緊接著他反手薅住頭髮往下拉,同時膝蓋猛地上頂。
喀!
這一擊更狠,直接將額頭骨頭撞碎。
隨後他更是如同發狂一般。
雙手塞進陸凡嘴裡將整張臉撕開。
隨後又扯掉他的耳朵、以掌作刀刺進他腹部瘋狂撕扯。
嗤拉嗤拉的聲音不絕於耳,直至將【李大少】撕成碎片。
陸凡:「」
黃十三:「」
「你到底給這廝看了什麼?」陸凡抬頭問道。
黃十三從房樑上下來,兩腳著地,一爪叉腰,一爪托著下巴若有所思。
「老爺,這不是我給他看到了什麼,而是給了他【想看什麼】的權利。」
「我這便是很厲害的幻術啦,尋常幻術不過是捏造【我想讓他】看的場景,但我未必能捏造的真實。」
陸凡連連點頭。
無法解釋的【法術效果】。
一個沒有手撕過敵人的修士釋放幻術,竟然可以讓人看到自己手撕敵人的場景。
還能讓旁觀者也看到此等場景!
要知道,在場的人里除了暗影刺客可都沒有【手撕敵人】過。
最終只能歸類為一句話——能物理所不能,方為神秘!
如果某一天高等級文明去往主世界。
那麼,別管他們用得什麼【科技】,哪怕他們是坐飛碟來的,但對主世界的人來說,只要無法破譯都屬於【神秘側】。
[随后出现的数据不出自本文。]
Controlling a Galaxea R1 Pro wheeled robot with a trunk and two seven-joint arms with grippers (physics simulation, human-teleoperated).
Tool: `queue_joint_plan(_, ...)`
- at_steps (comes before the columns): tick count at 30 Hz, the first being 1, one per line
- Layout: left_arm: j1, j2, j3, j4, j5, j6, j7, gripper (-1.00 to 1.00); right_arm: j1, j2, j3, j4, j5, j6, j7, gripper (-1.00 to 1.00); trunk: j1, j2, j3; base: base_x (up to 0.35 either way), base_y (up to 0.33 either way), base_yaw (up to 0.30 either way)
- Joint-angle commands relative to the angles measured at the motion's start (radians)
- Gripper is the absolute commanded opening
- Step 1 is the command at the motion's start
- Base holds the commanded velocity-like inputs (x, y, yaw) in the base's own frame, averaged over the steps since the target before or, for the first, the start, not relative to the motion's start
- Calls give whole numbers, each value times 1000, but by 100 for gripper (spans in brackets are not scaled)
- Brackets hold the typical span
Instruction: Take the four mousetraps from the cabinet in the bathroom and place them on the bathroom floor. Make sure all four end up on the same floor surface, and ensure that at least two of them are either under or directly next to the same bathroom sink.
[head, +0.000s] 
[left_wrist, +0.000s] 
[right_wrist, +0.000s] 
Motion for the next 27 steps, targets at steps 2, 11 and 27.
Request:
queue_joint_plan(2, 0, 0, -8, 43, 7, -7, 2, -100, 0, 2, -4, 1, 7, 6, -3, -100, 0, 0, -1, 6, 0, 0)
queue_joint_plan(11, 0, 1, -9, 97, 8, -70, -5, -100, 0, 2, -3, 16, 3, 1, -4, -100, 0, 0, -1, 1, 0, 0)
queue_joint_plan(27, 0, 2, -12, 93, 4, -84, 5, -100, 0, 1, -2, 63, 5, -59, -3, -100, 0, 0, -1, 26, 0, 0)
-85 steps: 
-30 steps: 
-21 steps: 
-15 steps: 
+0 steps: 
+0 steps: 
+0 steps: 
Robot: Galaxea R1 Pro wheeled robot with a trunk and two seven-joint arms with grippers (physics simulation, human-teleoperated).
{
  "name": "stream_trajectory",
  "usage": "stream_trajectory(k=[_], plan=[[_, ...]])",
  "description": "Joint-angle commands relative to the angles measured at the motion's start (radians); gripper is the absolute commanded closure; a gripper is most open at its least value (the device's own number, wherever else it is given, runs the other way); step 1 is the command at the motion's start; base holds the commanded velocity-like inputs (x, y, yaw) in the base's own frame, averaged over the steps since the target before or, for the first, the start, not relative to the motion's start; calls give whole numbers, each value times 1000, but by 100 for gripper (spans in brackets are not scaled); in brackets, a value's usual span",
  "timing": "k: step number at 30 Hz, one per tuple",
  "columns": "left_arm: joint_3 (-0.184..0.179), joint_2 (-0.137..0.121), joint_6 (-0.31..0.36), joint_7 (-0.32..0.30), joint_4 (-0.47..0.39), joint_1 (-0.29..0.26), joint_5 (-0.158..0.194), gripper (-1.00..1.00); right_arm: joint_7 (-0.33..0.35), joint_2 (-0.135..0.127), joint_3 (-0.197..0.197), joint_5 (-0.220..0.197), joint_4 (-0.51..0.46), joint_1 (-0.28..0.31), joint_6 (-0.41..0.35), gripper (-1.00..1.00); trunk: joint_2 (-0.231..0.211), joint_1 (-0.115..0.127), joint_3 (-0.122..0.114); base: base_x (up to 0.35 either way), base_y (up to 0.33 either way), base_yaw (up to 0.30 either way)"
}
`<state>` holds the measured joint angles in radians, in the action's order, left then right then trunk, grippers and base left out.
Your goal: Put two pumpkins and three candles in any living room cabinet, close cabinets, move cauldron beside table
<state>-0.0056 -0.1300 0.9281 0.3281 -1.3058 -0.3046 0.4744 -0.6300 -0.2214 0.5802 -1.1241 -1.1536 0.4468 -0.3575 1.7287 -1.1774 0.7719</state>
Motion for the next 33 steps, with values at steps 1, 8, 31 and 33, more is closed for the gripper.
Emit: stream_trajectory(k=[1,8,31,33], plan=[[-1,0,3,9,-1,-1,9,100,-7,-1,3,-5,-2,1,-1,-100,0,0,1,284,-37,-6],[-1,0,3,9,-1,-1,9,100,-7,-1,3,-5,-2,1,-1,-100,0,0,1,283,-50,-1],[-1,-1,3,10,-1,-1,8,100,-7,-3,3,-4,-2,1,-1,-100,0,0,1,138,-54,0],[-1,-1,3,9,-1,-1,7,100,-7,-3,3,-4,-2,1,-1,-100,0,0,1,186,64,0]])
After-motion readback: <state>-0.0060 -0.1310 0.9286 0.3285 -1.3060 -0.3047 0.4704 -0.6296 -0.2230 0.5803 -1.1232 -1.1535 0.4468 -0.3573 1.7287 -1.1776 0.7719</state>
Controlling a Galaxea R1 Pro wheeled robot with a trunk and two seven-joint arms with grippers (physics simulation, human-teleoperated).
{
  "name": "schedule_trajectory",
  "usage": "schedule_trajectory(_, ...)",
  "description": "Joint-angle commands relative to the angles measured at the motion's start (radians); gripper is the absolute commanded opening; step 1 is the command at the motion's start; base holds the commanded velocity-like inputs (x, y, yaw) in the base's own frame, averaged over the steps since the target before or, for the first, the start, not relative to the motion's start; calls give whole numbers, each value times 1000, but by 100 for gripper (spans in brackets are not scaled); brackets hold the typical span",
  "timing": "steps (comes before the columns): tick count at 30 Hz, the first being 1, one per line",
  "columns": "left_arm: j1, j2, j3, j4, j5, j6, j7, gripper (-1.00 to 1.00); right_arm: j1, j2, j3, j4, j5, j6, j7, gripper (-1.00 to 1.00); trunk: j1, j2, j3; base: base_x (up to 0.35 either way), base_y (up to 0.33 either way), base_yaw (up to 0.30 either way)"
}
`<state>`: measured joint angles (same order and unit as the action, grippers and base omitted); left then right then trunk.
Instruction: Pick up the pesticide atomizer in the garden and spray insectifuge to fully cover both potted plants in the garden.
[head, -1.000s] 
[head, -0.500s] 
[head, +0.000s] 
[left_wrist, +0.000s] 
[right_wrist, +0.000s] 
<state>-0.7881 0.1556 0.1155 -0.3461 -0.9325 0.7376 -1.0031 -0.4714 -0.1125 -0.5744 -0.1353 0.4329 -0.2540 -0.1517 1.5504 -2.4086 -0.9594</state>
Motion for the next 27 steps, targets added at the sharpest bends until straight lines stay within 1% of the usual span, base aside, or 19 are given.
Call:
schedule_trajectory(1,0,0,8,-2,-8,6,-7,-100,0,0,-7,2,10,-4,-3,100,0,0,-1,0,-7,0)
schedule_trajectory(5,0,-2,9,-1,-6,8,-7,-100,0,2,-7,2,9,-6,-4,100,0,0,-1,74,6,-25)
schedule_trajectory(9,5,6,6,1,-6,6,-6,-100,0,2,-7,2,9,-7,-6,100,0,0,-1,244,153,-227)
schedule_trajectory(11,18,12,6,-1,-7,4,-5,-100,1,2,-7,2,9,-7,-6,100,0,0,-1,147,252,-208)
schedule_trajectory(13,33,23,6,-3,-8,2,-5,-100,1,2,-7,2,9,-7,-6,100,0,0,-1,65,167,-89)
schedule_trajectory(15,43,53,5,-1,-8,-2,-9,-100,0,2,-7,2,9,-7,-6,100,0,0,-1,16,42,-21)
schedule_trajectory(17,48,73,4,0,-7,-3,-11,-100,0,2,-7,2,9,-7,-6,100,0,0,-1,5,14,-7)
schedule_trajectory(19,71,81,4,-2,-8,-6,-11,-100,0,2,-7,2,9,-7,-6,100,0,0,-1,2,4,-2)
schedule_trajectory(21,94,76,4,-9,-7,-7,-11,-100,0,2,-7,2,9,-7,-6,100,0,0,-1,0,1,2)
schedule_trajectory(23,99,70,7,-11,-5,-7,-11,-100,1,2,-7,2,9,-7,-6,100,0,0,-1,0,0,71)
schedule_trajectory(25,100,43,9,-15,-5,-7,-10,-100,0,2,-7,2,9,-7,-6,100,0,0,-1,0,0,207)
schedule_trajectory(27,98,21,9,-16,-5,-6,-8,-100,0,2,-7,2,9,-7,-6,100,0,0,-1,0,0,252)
無法理解無法復刻就是神秘,待到理解並破譯後想叫什麼就無所謂了。
再說了,科技是人類的語言表達詞彙,萬一人家高文明管【修煉】叫科技,管【機械】叫修煉呢?
趁著青年還在癲狂中,陸凡走上前對秋紅施展復愈術。
他之前一直試圖用五炁、雷炁、法力、純陽炁遊走在秋紅體內,但無法清除已經紮根的蟲卵。
發動過能力之後,陸凡一顆心頓時沉到谷底。
「沒用!」
復愈之力罕見的失效了。
這時,貪走上前去提醒道:「或許您可以恢復他的蛾變狀態。」
「他?」
陸凡扭頭,目光落在青年身上。
他仍舊處於極端暴怒中,正對著空氣瘋狂輸出。
從動作不難看出這是恨極了陸凡。
此時此刻已經開始做出【吃】的動作了。
雙手不停,一下下往嘴裡填著空氣,並大力咀嚼。